D’un point de vue grammatical, il ne s’exprime pas comme quelqu’un qui espère que cela soit vrai, mais comme celui dont le jugement définit ces catégories dans le royaume.
Implication lexicale :
Les termes juridiques (λύειν ἐντολήν) ainsi que le langage d’évaluation propre au royaume suggèrent que Jésus agit en tant que législateur-juge, et non comme un pair parmi d’autres enseignants.
9. Synthèse : en quoi les données lexicales étayent la souveraineté déléguée
Résumé des preuves lexicales et syntaxiques :
- καταλύω – un verbe fort signifiant démolir/annuler un système ; Jésus s’exprime comme quelqu’un qui pourrait, en théorie, être soupçonné de faire exactement cela.
- πληρόω – à comprendre ici comme menant la Loi à son but escompté, ce qui correspond au rôle d’un architecte de la loi révélant sa véritable finalité.
- ἕως ἂν παρέλθῃ + οὐ μὴ – une garantie future extrêmement forte ; seul quelqu’un ayant autorité sur le sort de la Loi pourrait s’exprimer ainsi.
- ἰῶτα / κεραία – accent mis sur des détails textuels infimes, comme si Jésus connaissait intimement l’ensemble du corpus textuel et en était le propriétaire.
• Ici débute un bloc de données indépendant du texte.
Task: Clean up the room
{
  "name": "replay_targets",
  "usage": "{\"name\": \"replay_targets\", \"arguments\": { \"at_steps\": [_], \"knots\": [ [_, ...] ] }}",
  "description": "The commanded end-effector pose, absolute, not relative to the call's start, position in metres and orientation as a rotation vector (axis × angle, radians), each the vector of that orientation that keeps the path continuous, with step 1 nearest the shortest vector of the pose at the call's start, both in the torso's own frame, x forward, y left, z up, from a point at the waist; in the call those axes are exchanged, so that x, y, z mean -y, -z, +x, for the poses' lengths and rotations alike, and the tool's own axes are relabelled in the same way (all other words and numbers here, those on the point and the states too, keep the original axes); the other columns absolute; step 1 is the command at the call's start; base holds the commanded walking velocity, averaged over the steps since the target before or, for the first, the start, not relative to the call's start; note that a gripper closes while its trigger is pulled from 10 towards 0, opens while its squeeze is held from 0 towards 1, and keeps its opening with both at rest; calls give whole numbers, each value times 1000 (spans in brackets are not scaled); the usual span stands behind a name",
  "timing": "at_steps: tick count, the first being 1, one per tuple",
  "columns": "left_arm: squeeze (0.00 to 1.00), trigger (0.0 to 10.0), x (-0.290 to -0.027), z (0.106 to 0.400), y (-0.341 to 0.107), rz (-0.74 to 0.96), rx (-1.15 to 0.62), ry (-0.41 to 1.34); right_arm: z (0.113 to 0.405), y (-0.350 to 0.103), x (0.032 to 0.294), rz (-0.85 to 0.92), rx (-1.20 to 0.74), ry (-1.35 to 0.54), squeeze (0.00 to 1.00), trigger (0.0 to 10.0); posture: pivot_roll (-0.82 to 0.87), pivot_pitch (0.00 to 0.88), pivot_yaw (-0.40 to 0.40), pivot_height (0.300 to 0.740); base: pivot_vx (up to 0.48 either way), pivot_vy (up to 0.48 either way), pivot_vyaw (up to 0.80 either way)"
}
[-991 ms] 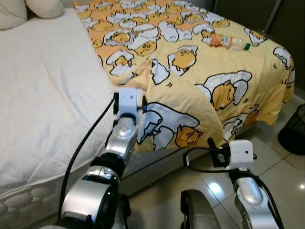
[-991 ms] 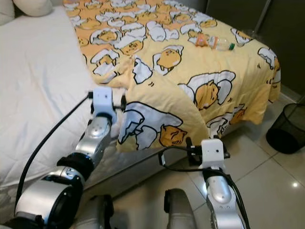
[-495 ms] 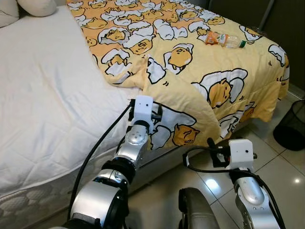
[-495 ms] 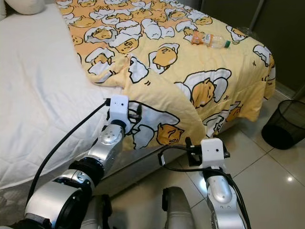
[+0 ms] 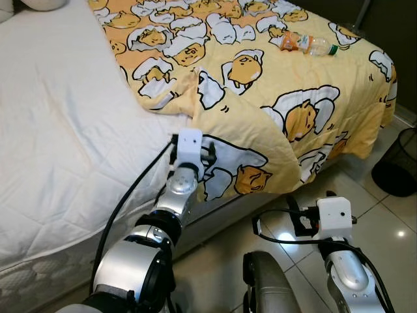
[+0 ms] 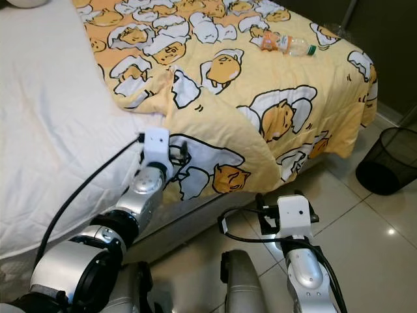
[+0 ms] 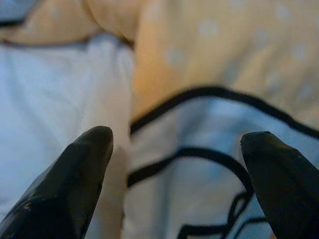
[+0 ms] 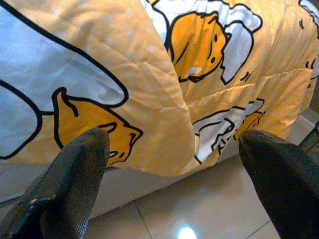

- ἀμὴν λέγω ὑμῖν – formule de serment s’autocertifiant ; Jésus ancre l’avenir de la Loi sur sa propre parole faisant autorité.
- ἐρρέθη … ἐγὼ δὲ λέγω ὑμῖν – contraste structurel entre l’autorité traditionnelle anonyme et la voix personnelle, active et décisive de Jésus.
- λύσῃ / ποιήσῃ καὶ διδάξῃ avec « le plus petit / le plus grand » dans le royaume – Jésus endosse le rôle de celui dont l’évaluation définit la place dans l’ordre eschatologique.
Dans son ensemble, le texte grec ne dépeint pas Jésus comme :
- un simple prophète citant Yahweh,
- un rabbin débattant d’applications halakhiques,
- ou un réformateur argumentant au sein d’un cadre juridique commun.
Le langage le présente systématiquement comme quelqu’un qui s’exprime avec la confiance, l’intimité et l’autorité du législateur même de la Loi, tandis que le contexte plus large de l’Évangile préserve sa subordination et son obéissance au Père.
C’est précisément ce qu’exprime mon modèle de souveraineté déléguée :
le Père comme source ultime,
le Fils comme créateur et administrateur de la Loi,
et Matthieu 5 :17–20 comme la manifestation linguistique explicite de ce statut.